Copy out all lines in the material below that contain the string "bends".

* _THE DATA_:

* * * * * * * * *

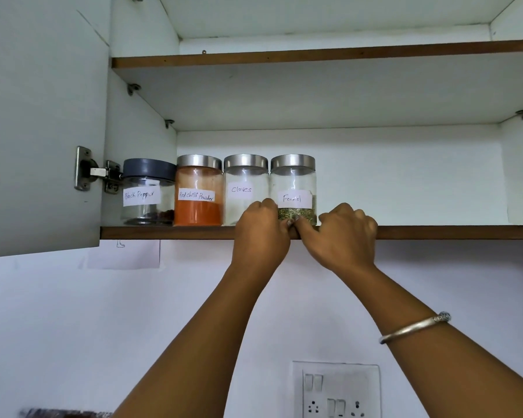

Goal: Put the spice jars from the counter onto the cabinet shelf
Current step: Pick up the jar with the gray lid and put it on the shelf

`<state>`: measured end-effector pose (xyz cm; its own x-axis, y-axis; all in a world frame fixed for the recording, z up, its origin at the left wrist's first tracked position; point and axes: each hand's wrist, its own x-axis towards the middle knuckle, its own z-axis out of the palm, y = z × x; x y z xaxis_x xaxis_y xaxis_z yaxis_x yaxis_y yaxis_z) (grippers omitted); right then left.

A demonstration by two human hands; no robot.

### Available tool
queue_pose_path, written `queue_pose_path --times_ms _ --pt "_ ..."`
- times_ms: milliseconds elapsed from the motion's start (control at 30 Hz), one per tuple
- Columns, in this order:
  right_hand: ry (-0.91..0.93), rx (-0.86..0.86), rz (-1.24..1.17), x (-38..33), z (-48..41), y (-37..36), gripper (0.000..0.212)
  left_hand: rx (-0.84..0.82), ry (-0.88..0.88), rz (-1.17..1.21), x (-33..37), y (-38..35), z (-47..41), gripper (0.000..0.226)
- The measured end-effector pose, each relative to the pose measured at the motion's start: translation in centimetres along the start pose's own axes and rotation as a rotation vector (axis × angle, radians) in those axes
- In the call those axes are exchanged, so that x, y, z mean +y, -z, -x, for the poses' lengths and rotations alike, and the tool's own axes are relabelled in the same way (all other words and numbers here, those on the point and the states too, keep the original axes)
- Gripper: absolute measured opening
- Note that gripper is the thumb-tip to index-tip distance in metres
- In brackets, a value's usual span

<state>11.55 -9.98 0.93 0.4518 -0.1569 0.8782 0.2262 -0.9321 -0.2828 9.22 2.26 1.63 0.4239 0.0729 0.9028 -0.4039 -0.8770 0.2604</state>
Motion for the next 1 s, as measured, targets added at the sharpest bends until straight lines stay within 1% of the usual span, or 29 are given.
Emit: queue_pose_path --times_ms 67,133,200,267,300,367,433,500,567,667,833,1000 --pt "0.019 -0.028 0.002 0.0 0.4 0.2 0.060 -0.036 0.004 0.032 0.1 0.3 0.3 0.024" --pt "0.049 -0.099 0.023 0.3 1.3 0.5 0.073 -0.099 -0.036 0.024 0.4 0.7 1.1 0.032" --pt "0.105 -0.180 0.076 0.7 2.7 0.7 0.085 -0.191 -0.126 -0.006 0.7 1.1 2.0 0.055" --pt "0.144 -0.262 0.120 1.1 4.5 1.3 0.087 -0.338 -0.167 -0.011 0.7 1.7 3.4 0.081" --pt "0.153 -0.310 0.126 1.2 5.5 1.6 0.087 -0.415 -0.163 -0.006 0.6 1.9 4.4 0.089" --pt "0.178 -0.389 0.134 1.4 7.7 2.4 0.089 -0.542 -0.129 0.001 0.0 2.0 6.7 0.098" --pt "0.201 -0.447 0.145 1.6 10.0 3.5 0.092 -0.628 -0.090 -0.010 -0.7 2.1 9.6 0.100" --pt "0.197 -0.502 0.155 1.9 12.4 4.5 0.094 -0.656 -0.073 -0.018 -1.3 2.2 12.5 0.101" --pt "0.186 -0.560 0.175 2.0 14.8 5.6 0.094 -0.695 -0.090 0.001 -1.3 2.5 15.3 0.099" --pt "0.208 -0.618 0.155 2.1 18.0 6.4 0.089 -0.708 -0.140 0.048 -0.8 2.5 18.5 0.094" --pt "0.169 -0.748 0.128 4.0 24.9 7.5 0.082 -0.865 -0.139 0.122 0.1 2.5 25.0 0.097" --pt "0.146 -0.908 0.127 7.5 30.6 6.7 0.086 -1.053 -0.124 0.101 0.4 1.3 30.2 0.100"
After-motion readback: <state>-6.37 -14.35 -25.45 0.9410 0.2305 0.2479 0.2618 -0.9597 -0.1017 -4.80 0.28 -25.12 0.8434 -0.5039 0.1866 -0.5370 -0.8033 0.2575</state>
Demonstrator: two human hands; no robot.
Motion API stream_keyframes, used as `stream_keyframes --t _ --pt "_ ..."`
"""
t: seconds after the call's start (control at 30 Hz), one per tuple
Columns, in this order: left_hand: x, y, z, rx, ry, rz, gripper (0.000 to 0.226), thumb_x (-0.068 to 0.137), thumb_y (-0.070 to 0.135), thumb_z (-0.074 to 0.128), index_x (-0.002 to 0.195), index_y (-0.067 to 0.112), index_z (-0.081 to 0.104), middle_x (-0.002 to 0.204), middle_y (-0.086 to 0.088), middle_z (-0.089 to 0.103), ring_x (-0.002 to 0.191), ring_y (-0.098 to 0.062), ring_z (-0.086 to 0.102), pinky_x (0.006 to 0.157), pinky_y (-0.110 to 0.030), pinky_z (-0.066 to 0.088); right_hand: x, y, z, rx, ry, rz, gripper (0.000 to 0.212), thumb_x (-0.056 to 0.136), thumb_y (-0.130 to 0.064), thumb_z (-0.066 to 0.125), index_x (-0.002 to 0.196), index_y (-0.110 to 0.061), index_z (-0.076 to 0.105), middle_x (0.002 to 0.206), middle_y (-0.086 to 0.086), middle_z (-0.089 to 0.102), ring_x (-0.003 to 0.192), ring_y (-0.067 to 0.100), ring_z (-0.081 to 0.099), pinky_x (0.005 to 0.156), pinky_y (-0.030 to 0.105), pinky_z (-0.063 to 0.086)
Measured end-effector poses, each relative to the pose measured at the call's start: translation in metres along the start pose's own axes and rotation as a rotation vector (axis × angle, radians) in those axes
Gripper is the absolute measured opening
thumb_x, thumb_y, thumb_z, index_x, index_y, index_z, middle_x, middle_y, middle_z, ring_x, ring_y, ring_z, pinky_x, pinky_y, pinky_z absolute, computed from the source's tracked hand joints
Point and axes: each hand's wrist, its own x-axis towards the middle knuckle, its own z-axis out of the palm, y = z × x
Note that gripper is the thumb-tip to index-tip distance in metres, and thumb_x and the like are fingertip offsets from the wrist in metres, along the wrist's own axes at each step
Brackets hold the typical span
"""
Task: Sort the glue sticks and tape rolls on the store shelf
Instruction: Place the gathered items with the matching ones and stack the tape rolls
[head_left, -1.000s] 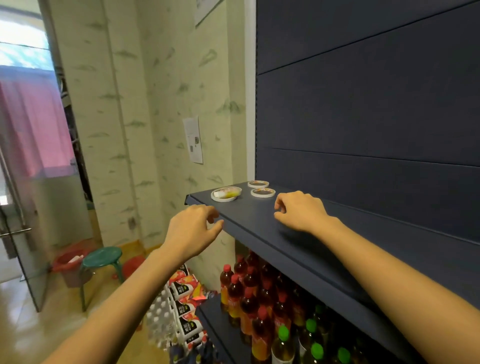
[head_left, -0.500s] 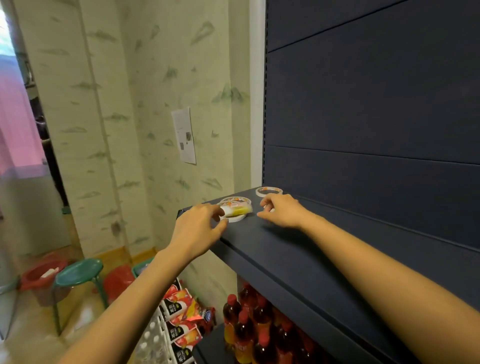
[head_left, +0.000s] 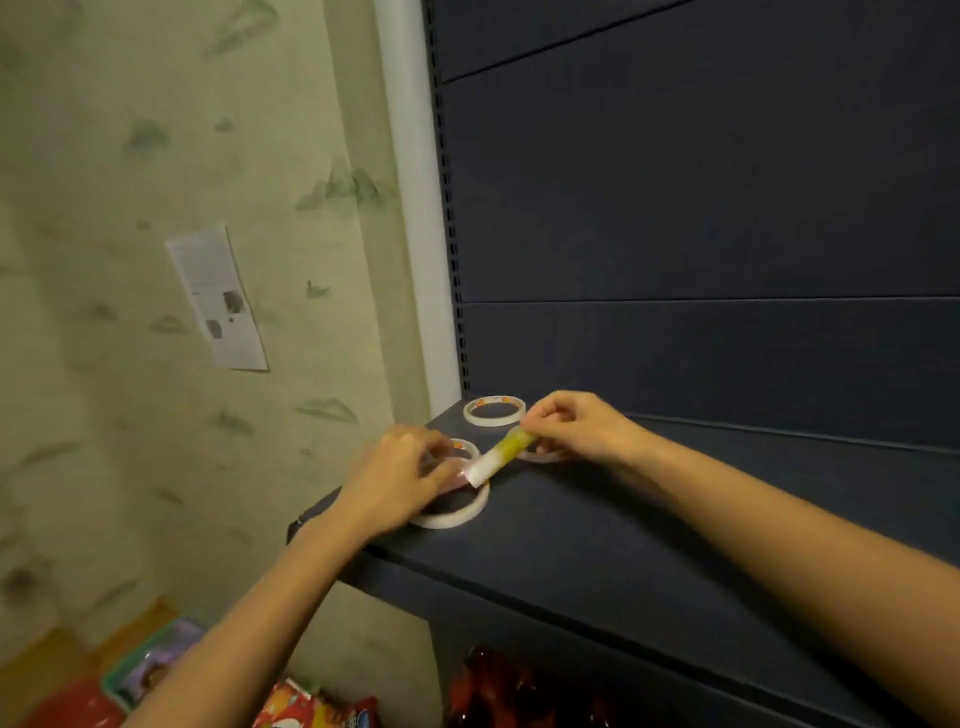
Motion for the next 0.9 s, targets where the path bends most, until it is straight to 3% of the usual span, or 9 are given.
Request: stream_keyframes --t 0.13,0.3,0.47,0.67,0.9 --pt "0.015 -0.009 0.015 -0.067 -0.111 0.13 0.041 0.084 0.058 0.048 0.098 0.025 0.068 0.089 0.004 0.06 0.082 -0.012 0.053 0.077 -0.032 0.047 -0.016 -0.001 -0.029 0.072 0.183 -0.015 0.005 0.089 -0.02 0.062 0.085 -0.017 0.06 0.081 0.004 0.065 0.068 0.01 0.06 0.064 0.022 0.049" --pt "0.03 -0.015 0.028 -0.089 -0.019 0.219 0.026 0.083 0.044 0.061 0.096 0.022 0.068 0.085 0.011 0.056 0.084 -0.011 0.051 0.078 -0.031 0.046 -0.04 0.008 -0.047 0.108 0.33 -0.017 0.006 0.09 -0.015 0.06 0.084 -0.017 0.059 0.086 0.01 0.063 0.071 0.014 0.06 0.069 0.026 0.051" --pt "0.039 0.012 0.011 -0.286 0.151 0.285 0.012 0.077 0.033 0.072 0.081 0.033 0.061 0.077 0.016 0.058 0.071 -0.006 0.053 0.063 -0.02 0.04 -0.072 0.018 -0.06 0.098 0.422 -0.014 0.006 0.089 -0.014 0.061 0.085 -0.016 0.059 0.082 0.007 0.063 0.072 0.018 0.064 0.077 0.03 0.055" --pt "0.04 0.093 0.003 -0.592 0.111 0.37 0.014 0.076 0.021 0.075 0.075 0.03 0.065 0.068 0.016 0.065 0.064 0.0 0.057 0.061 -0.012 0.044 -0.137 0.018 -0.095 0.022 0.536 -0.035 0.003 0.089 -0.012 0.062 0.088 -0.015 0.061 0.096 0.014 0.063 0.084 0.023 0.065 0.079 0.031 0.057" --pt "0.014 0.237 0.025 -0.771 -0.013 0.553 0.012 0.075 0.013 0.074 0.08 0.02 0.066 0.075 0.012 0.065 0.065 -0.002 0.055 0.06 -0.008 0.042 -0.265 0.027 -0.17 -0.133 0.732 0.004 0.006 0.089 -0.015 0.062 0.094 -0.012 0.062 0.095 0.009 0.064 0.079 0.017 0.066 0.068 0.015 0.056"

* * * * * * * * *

* _SOLUTION_:
Motion for the next 1 s, as measured, targets added at the sharpest bends until straight lines stay within 1% of the usual span, or 29 are given.
Motion for the next 0.9 s, targets where the path bends most, until it is straight to 3% of the usual span, or 9 are given.

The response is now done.